"A New York Treasure" --Village Voice
Category: New York City Pictures

New York Minute

Last night I was on Broadway and 103rd street buying flowers for the wife before I got on the train. Who should come out of the bodega but an old friend. My cousin’s best friend for more than forty years (this is my cousin, the film editor, who was responsible for hooking me up with my first job in the movie business). The two of them told me about “The Rocky Horror Picture Show,” and took me to see “Valley Girl” when I was a kid, a big deal because it was a rated R movie; I covered my eyes every time there was a nude scene.

I remembered seeing that movie with them just a few days ago and now here was my cousin’s friend in front of me. I don’t remember the last time I’d seen her.

We caught up and made plans to get together.

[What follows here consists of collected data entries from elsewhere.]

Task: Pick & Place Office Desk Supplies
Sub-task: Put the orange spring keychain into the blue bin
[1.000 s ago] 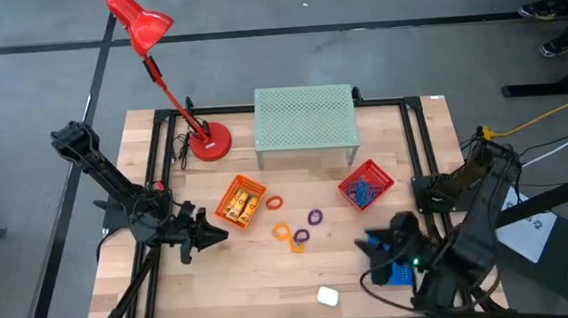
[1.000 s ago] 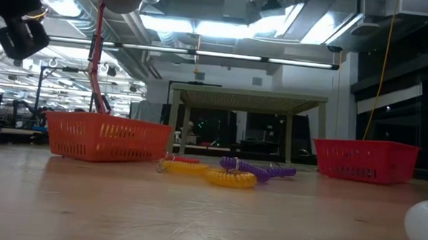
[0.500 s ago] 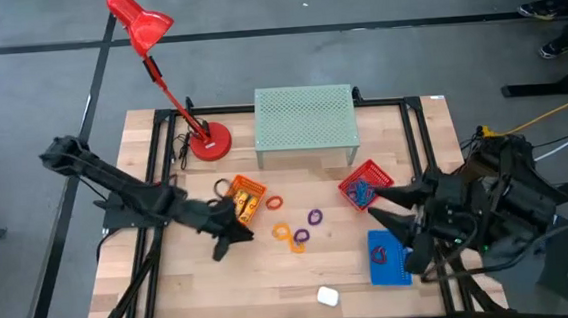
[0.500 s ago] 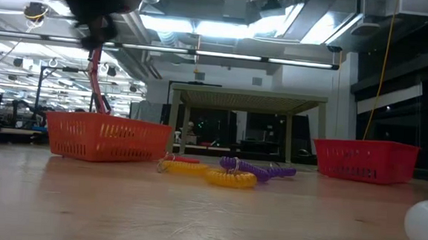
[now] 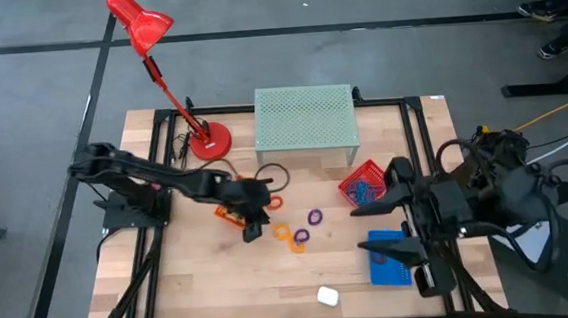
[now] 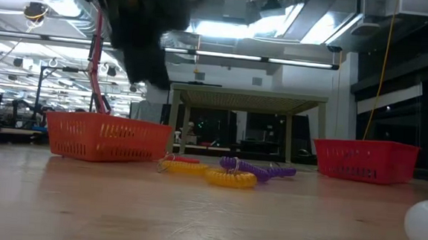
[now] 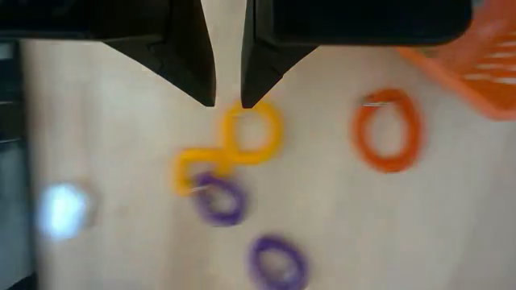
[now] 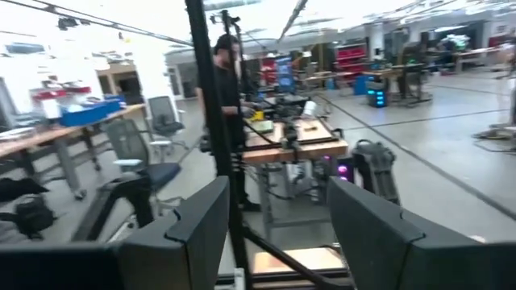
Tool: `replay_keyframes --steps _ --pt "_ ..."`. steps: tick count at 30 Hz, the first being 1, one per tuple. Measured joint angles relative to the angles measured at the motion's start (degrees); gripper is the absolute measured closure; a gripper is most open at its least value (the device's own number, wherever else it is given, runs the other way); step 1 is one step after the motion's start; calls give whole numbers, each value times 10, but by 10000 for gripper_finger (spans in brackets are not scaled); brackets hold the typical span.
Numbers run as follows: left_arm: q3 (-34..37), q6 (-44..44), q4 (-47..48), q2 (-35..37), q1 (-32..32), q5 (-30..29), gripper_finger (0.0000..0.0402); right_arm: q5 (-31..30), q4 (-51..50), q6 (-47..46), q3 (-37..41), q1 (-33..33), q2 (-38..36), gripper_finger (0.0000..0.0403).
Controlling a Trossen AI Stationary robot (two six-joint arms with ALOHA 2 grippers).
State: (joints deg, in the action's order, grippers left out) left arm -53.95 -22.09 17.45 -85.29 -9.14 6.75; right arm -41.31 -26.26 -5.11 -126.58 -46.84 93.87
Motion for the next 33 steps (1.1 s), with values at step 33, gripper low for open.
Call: replay_keyframes --steps 33 --pt "-206 227 207 -238 18 -141 242 -30 -47 -4 0 0 0 191"
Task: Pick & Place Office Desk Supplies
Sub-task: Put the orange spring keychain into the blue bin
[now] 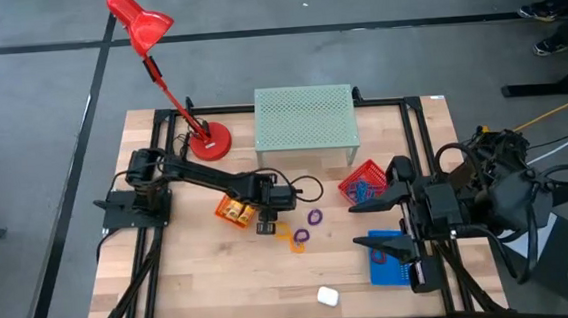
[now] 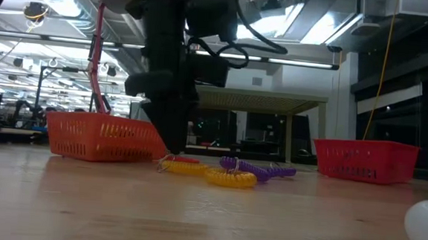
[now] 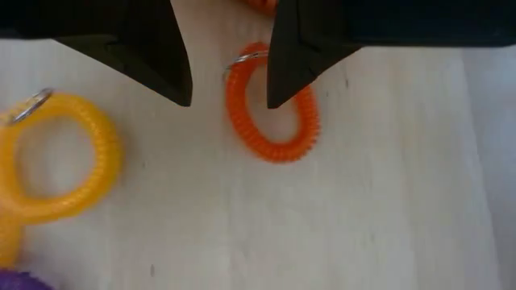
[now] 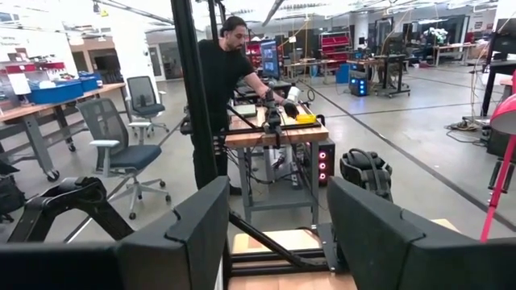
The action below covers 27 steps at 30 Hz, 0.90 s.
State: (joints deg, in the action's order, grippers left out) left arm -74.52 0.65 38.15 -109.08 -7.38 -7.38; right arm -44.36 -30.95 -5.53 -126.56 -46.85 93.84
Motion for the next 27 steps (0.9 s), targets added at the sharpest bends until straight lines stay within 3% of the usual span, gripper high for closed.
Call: replay_keyframes --steps 3,15,22,25,27 --pt "-1 0 -4 -4 5 31 243 0 -1 1 0 0 0 191" --pt "-2 -25 -7 -38 23 62 275 -2 -6 2 0 0 0 191" --pt "-1 -39 -13 -38 31 96 352 -3 -8 7 0 0 0 191" --pt "1 -62 -26 -33 41 134 388 -11 -6 9 0 0 -1 191" --pt "2 -79 -58 -28 49 171 390 -15 1 3 0 0 -1 191"
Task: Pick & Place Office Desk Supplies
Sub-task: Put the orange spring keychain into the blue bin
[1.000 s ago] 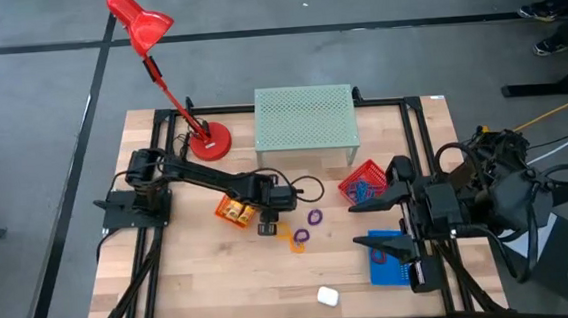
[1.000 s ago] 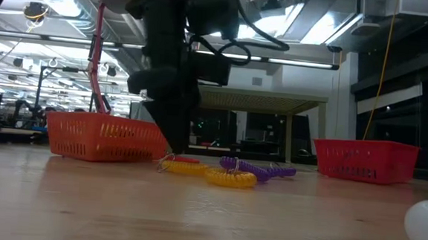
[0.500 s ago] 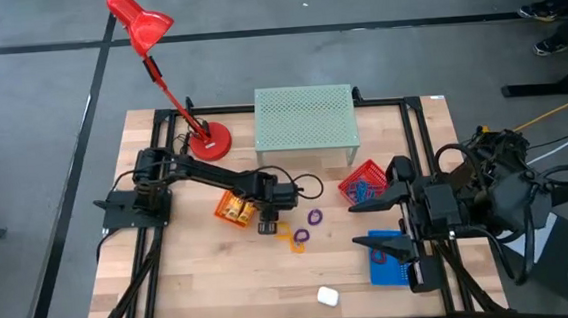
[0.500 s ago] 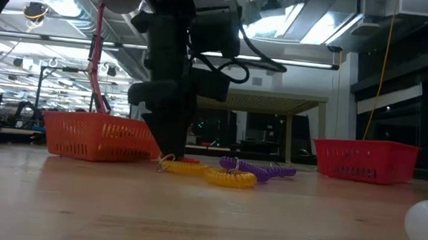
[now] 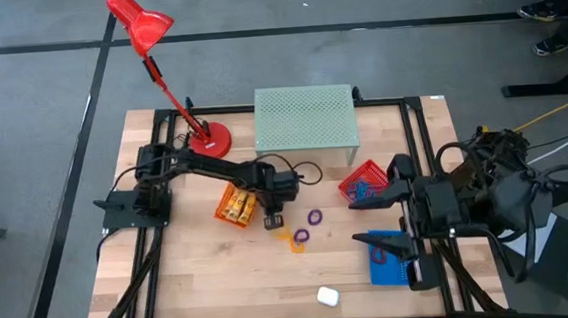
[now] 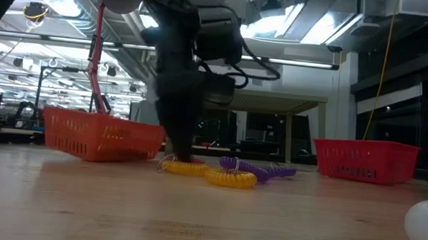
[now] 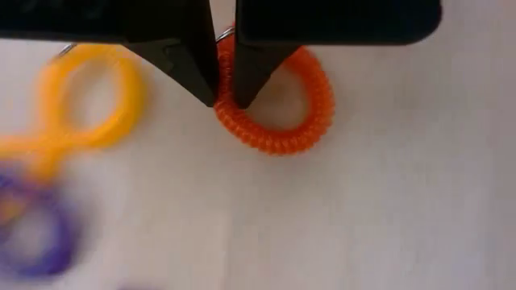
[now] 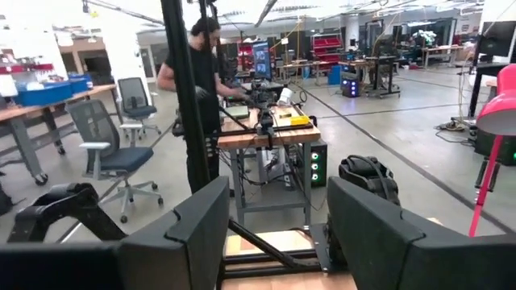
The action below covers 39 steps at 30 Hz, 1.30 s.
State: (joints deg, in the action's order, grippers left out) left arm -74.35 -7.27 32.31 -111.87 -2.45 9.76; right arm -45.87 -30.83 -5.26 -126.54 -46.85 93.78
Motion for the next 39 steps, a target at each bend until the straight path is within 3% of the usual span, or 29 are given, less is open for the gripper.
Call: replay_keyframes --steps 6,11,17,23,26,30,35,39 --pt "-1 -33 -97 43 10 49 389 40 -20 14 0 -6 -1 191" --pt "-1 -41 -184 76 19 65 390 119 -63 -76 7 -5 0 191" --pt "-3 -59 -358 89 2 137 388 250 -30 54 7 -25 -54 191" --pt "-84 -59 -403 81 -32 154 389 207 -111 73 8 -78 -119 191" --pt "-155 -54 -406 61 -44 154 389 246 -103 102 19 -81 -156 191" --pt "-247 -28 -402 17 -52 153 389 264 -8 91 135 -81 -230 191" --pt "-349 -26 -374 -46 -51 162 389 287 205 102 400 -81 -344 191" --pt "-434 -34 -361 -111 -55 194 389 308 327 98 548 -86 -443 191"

Then a woman I worked with in the movie business walked up to us.

My cousin’s friend said goodbye and now I was talking to another old friend. We’d worked together on “The Big Lebowski.” I was in the picture department and she was in the music department. We too caught up on old times–she still works in sound editing, is getting married next month–and when it came time to say goodbye I quoted her favorite line from “Lebowski,” a line we used to say to each other all the time during the post-production of that show.

I started down the subway steps and said, “Gave the Dude a beeper.”

And she said, “Gave the Dude a deeper.”

I was halfway down the steps when I heard a male voice, guy walking down the street, say, “Gave the Dude a beeper.”

How odd yet cool to have worked on a movie that became a cult hit. And how wonderful to have a New York Minute with old friends.

[Photo Credit: digger-cb]

Walk on By

Broadway and 116th street, Columbia University.

New York Minute

Family time on the 1 train.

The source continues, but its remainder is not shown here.